I spent about $AUD 5,000 in the 4 months that I was actually in Salamanca. That included rent in a very comfortable shared flat. I am not a big drinker and I enjoy cooking, so most of my meals were at home. However, I didn’t skimp on little luxuries like the excellent hot chocolate at Atelier and cafe Mandala and I went on at least half a dozen weekend trips around Spain with the hiking club and my Ultimate frisbee team. On top of that flights and travel insurance came to $AUD 2,400. Your budget for any travel before and after will vary wildly depending on where you go and what you do.

Professional development and employability

I went on exchange first and foremost to improve my Spanish, and there is certainly no better way to do that than living independently in a Spanish-speaking country. I was reasonably fluent when I arrived in Spain, but my confidence and conversational fluidity definitely improved, as did my accent. It was really satisfying to be asked, towards the end of the exchange, whether I was actually from Spain. I also got a lot of writing practice and became more confident in writing formal essays and reports.

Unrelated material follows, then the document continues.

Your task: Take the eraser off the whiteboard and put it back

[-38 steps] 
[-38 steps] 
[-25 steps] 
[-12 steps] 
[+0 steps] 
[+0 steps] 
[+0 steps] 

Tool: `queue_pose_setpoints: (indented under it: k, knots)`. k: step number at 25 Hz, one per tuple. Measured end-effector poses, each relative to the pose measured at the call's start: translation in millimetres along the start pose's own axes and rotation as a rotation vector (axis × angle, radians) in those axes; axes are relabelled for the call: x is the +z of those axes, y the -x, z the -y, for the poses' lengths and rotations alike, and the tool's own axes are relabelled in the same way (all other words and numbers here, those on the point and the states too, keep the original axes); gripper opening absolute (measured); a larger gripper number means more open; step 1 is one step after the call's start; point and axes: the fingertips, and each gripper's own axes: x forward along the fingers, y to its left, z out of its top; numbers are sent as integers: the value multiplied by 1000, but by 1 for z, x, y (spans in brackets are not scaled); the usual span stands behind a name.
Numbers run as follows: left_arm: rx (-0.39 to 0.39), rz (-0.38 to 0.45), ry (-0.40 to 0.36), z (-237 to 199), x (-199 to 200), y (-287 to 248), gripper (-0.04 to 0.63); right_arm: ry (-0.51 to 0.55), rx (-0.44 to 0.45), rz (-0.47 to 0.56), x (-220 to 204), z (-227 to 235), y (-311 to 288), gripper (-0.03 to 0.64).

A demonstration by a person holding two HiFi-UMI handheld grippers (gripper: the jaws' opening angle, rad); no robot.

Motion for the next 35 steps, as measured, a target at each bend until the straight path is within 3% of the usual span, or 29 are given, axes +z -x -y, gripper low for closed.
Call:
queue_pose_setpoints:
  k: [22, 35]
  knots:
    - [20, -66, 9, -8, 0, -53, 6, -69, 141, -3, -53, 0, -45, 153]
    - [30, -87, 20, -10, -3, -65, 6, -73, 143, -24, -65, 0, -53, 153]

The highlight of my stay in Salamanca would have to be my Ultimate Frisbee team, Quimera. They are a fantastic bunch of people who I was really sorry to leave behind. As well as training twice a week, I got to travel with them to the southern coast and the Canary Islands for Ultimate tournaments.

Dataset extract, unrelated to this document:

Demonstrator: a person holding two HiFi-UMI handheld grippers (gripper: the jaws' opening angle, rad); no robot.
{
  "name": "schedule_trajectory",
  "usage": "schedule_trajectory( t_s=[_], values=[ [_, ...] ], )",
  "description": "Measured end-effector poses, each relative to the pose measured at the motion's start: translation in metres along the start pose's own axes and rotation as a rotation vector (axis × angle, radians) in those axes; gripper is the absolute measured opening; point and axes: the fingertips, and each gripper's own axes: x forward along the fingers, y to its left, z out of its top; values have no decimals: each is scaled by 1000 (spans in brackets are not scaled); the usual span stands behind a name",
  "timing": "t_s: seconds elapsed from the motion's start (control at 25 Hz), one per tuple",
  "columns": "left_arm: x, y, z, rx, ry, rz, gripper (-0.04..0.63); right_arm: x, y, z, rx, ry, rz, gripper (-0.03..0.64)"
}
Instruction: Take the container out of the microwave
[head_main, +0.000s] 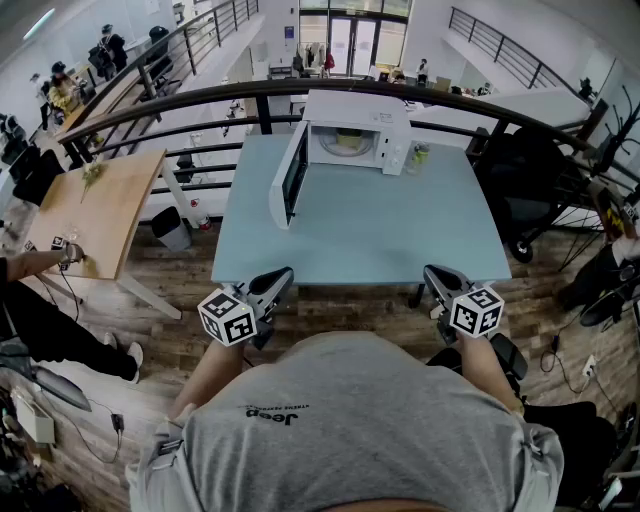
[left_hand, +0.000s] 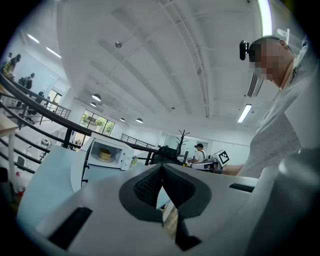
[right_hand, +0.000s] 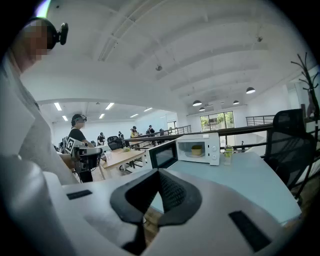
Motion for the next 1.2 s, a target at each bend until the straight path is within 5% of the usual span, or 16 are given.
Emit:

I also had a great time with the university hiking club. They organise regular excursions, some day trips and some whole weekends, which take you into beautiful parts of the country which you simply wouldn’t get to see on your own.

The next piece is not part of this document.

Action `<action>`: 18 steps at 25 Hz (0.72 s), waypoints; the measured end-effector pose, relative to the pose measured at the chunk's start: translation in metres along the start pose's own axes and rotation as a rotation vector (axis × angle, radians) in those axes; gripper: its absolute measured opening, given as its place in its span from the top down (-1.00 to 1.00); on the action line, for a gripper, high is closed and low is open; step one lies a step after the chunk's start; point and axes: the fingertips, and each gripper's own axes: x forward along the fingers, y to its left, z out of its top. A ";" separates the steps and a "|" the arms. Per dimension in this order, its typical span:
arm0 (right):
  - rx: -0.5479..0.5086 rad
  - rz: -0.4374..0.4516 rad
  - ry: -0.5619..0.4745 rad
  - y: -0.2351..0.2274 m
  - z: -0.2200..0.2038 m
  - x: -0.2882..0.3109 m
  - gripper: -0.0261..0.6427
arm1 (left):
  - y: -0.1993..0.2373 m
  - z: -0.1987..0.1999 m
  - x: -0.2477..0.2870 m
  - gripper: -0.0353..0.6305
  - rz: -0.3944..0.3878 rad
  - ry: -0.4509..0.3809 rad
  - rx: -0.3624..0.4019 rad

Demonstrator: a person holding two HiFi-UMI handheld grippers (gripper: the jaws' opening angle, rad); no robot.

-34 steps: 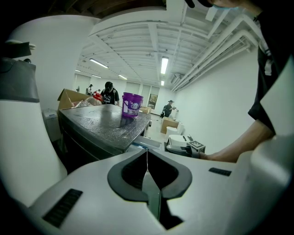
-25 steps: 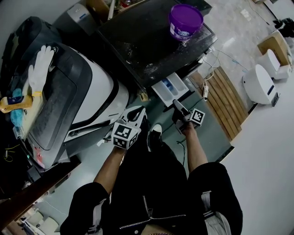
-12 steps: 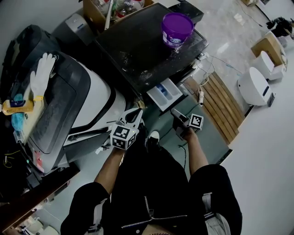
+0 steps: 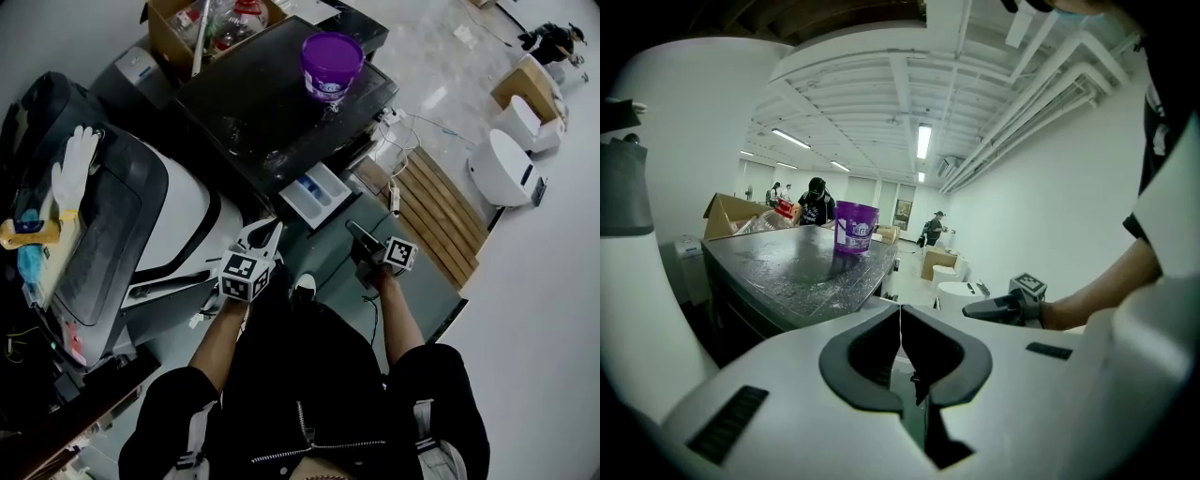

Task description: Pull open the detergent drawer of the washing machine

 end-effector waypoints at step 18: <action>-0.862 -0.375 -0.088 0.114 0.051 -0.003 0.90 | -0.013 0.042 0.009 0.83 -0.022 -0.090 0.028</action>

Sports teams can be a great way to make networks of local people, speak Spanish and feel like you really belong in your new city. Quimera became my Spanish family, whereas I really only started to make friends with the local students in my classes towards the end of the semester and by then there was not much time left to build on a strong friendship.

Top tips

  • Spain runs on WhatsApp. You will need to download it and buy data for your phone in order to be a functioning member of any of the groups and clubs. Texting simply barely exists and Whatsapp is used far more than Facebook for messaging and organising things in groups. 
  • Find a language exchange partner or three. For m, this was a really good way to practice speaking Spanish and to meet someone local, especially when I had just arrived and hadn’t built my own networks yet. The University of Salamanca Servicio de Promoción, Información y Orientación has a webpage which allows you to post and read small advertisements for language exchange. From there you can contact a couple of people and arrange to meet up for a chat over coffee. Several of the bars also offer weekly language exchanges. El Rastrel and Atelier are two nice cafes which have board games and I regularly played bilingual Taboo with one of my exchange partners.
  • Read the posters on the wall of your faculty. There are a lot of free and interesting talks, movie screenings, concerts and events going on in Salamanca, but they are not necessarily well publicised and you need to keep your eyes open.
  • Check out the Mercado Central. This permanent, covered market is open until 2pm and chatting to stallholders or asking for advice about which sort of chorizo is best for the recipe you want to make, what veggies are in season and what the difference is between the many types of ham and cheese is a good way to sneak some more Spanish practice into your day.